Acute cognitive impairment after lateral fluid percussion brain injury recovers by 1 month: evaluation by conditioned fear response

Affiliations

Acute cognitive impairment after lateral fluid percussion brain injury recovers by 1 month: evaluation by conditioned fear response

Jonathan Lifshitz et al. Behav Brain Res. .

Abstract

Conditioned fear associates a contextual environment and cue stimulus to a foot shock in a single training trial, where fear expressed to the trained context or cue indicates cognitive performance. Lesion, aspiration or inactivation of the hippocampus and amygdala impair conditioned fear to the trained context and cue, respectively. Moreover, only bilateral experimental manipulations, in contrast to unilateral, abolish cognitive performance. In a model of unilateral brain injury, we sought to test whether a single lateral fluid percussion brain injury impairs cognitive performance in conditioned fear. Brain-injured mice were evaluated for anterograde cognitive deficits, with the hypothesis that acute injury-induced impairments improve over time. Male C57BL/6J mice were brain-injured, trained at 5 or 27 days post-injury, and tested 48h later for recall of the association between the conditioned stimuli (trained context or cue) and the unconditioned stimulus (foot shock) by quantifying fear-associated freezing behavior.
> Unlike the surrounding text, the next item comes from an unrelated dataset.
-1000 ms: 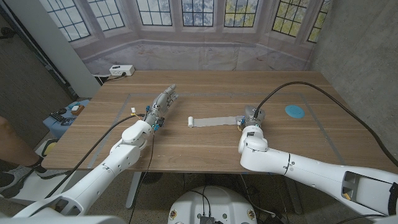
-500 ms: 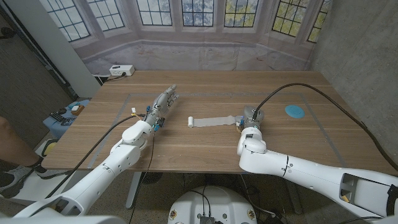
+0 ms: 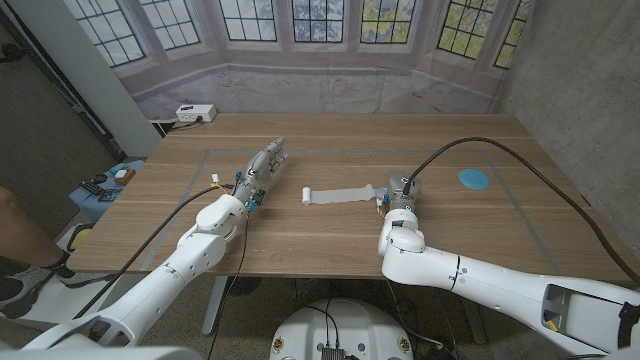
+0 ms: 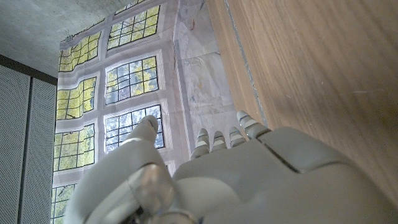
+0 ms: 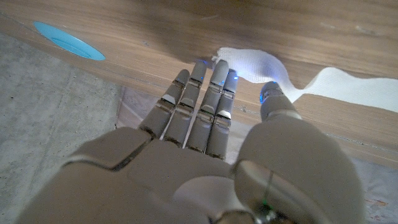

A significant anterograde hippocampal-dependent cognitive deficit was observed at 7 days in brain-injured compared to sham. Cued fear conditioning could not detect amygdala-dependent cognitive deficits after injury and stereological estimation of amygdala neuron number corroborated this finding. The absence of injury-related freezing in a novel context substantiated injury-induced hippocampal-dependent cognitive dysfunction, rather than generalized fear. Variations in the training and testing paradigms demonstrated a cognitive deficit in consolidation, rather than acquisition or recall. By 1-month post-injury, cognitive function recovered in brain-injured mice. Hence, the acute injury-induced cognitive impairment may persist while transient pathophysiological sequelae are underway, and improve as global dysfunction subsides.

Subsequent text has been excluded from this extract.